The relation between the data items is modeled as shown in FIG. 5, and is expressed as an ER diagram showing the entity and the relation as shown in FIG.

[Procedure 5] Integration (Step S15) (Procedure 5-1) The integration processing unit 45 integrates data items having a 1: 1 relationship in the ER diagram of the relation expressed in Step S14. I do. (Procedure 5-2) Further, the integration processing unit 45 excludes data items having a many: many relationship in the ER diagram of the relation represented in step S14. Step S
As a result of the processing of No. 15, the ER diagram in FIG. 6 is rewritten into an ER diagram as shown in FIG.

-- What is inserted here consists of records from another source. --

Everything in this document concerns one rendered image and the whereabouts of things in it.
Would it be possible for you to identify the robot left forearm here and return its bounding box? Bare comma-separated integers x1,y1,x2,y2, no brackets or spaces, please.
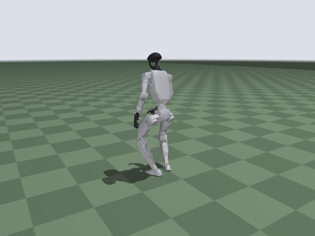
135,92,145,116

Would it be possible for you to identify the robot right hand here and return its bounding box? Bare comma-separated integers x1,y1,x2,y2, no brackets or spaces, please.
147,106,157,114

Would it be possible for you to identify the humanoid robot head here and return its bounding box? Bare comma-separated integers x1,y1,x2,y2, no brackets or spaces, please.
147,53,162,71

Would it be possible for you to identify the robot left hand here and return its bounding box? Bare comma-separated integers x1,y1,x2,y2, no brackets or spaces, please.
134,113,139,129

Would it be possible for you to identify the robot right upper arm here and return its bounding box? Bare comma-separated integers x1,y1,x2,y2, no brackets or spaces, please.
168,74,173,98

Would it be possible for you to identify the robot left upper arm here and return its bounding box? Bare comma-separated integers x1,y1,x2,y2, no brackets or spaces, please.
140,72,152,99

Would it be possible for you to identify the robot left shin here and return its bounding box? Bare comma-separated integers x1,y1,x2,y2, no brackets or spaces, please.
137,140,157,171

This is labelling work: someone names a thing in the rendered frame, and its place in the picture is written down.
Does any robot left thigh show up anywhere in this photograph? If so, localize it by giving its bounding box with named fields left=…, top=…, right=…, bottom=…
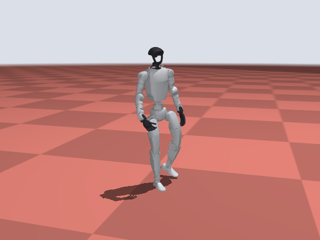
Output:
left=165, top=110, right=182, bottom=150

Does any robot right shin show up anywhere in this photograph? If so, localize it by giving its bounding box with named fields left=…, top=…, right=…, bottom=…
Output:
left=149, top=150, right=161, bottom=184

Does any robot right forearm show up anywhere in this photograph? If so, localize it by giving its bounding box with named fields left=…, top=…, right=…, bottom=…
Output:
left=135, top=93, right=144, bottom=121

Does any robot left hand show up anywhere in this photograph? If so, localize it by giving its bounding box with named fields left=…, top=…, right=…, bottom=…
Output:
left=177, top=106, right=186, bottom=127

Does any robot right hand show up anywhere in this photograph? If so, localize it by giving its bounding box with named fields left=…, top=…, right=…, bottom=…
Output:
left=140, top=114, right=157, bottom=132

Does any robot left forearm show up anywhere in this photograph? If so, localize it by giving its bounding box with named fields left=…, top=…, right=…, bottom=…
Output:
left=171, top=92, right=183, bottom=111

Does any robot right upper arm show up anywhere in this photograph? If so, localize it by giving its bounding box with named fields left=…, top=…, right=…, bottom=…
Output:
left=136, top=70, right=149, bottom=101

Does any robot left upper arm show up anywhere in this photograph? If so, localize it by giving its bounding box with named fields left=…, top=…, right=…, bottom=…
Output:
left=167, top=68, right=178, bottom=95

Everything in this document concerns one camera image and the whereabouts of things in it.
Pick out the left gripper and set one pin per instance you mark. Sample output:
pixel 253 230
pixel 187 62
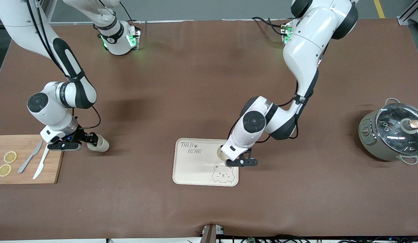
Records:
pixel 221 146

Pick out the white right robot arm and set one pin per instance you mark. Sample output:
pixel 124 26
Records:
pixel 50 114

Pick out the brown table cover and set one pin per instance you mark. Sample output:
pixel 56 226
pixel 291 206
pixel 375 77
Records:
pixel 182 84

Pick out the glass pot lid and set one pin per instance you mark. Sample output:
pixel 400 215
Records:
pixel 391 135

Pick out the white bear print tray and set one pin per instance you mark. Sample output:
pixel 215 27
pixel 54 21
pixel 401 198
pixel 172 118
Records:
pixel 195 168

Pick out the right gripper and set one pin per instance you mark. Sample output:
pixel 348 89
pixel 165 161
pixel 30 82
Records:
pixel 81 135

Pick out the grey plastic knife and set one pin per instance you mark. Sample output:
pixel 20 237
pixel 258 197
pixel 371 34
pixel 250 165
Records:
pixel 28 159

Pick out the white IKEA cup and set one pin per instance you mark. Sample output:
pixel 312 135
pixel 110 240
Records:
pixel 102 145
pixel 220 152

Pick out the aluminium frame profile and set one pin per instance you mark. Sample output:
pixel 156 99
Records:
pixel 48 10
pixel 411 11

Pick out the grey pot with glass lid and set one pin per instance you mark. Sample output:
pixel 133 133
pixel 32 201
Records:
pixel 377 148

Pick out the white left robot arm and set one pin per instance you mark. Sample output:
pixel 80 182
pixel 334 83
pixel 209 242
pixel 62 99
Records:
pixel 306 40

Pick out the yellow lemon slice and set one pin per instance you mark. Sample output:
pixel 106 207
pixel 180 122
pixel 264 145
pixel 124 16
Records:
pixel 10 157
pixel 4 170

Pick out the metal camera stand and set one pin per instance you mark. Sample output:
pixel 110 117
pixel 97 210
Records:
pixel 211 234

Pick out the bamboo cutting board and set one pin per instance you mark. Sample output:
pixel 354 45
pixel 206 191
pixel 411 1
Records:
pixel 43 168

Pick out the white plastic knife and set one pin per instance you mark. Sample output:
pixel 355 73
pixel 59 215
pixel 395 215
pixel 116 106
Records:
pixel 40 165

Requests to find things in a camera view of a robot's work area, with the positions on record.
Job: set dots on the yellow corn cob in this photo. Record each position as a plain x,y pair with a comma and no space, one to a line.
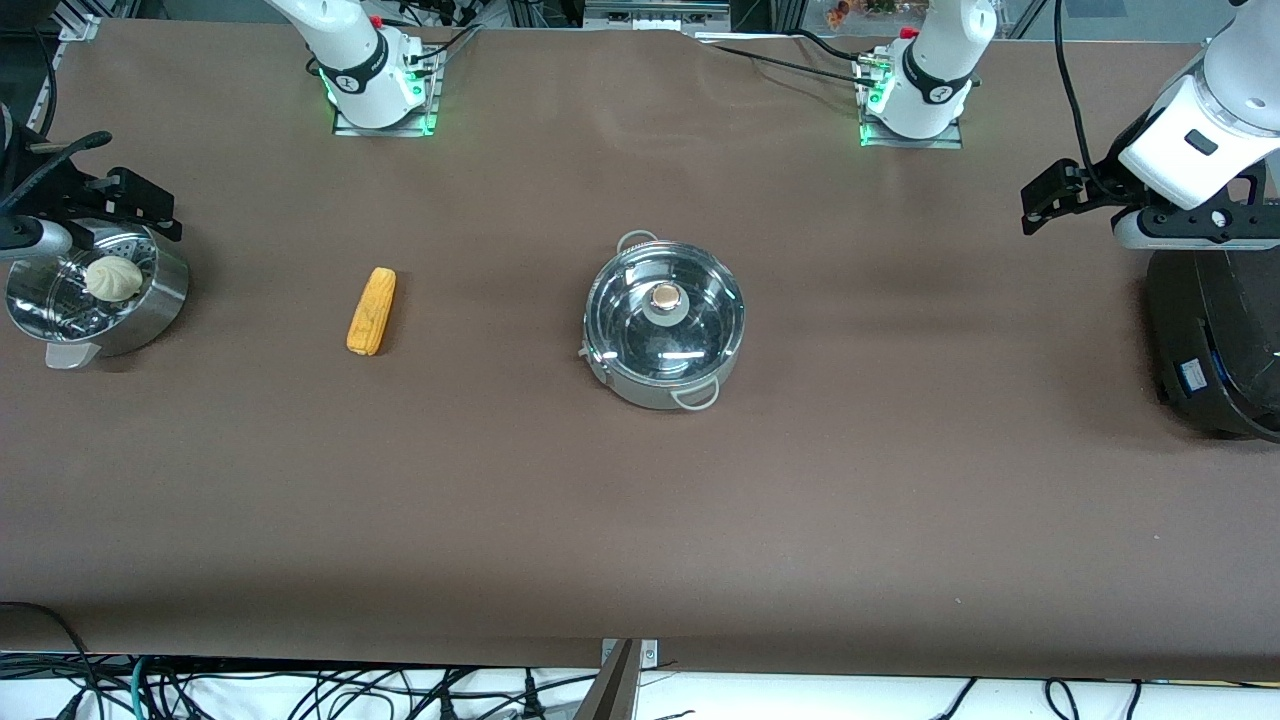
371,310

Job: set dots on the glass pot lid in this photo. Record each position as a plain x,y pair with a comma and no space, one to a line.
690,340

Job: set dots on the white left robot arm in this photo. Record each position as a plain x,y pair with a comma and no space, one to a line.
930,60

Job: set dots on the stainless steel steamer pot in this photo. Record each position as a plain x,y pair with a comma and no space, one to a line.
150,310

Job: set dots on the white steamed bun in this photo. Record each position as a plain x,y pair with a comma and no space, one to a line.
113,279

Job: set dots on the black rice cooker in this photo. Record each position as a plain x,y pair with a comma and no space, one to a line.
1220,340

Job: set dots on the orange toy food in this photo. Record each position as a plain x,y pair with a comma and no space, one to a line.
838,12

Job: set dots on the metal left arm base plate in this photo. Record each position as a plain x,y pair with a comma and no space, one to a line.
940,143

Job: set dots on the aluminium table corner bracket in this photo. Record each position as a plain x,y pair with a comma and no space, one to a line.
80,27

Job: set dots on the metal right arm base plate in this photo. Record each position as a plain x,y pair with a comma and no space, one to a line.
400,131

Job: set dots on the aluminium frame rail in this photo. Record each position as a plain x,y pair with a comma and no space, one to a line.
655,12

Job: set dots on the metal table edge bracket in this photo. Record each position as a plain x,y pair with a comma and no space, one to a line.
625,680

[Procedure 6] Adding a new item to the item relation table (step S16) The item adding section 46 adds the newly generated related data item to the data item relation matrix in step S15, and adds it to FIG. A data item association matrix as shown is obtained.

[Procedure 7] Re-creation of relation (Step S17) Based on the data item relation matrix generated in Step S16, the item integrating unit 47 always includes one data item if one data item is determined. One data item having the relationship determined as described above is integrated with the other data item, and a relation is re-created.

As described above, the item integrating unit 47 integrates the data item A with the data item A if there is a data item B that is always determined to be one or more when the data item B is determined. However, this integration is performed on the condition that the data item B is not affected by other data items. Upon integration, it is determined whether or not the integration target data item should be left as a resource data item. If it is to be left as a resource system, an identification code uniquely corresponding to the data item B to be integrated is provided, and this identification code is integrated into the data item A.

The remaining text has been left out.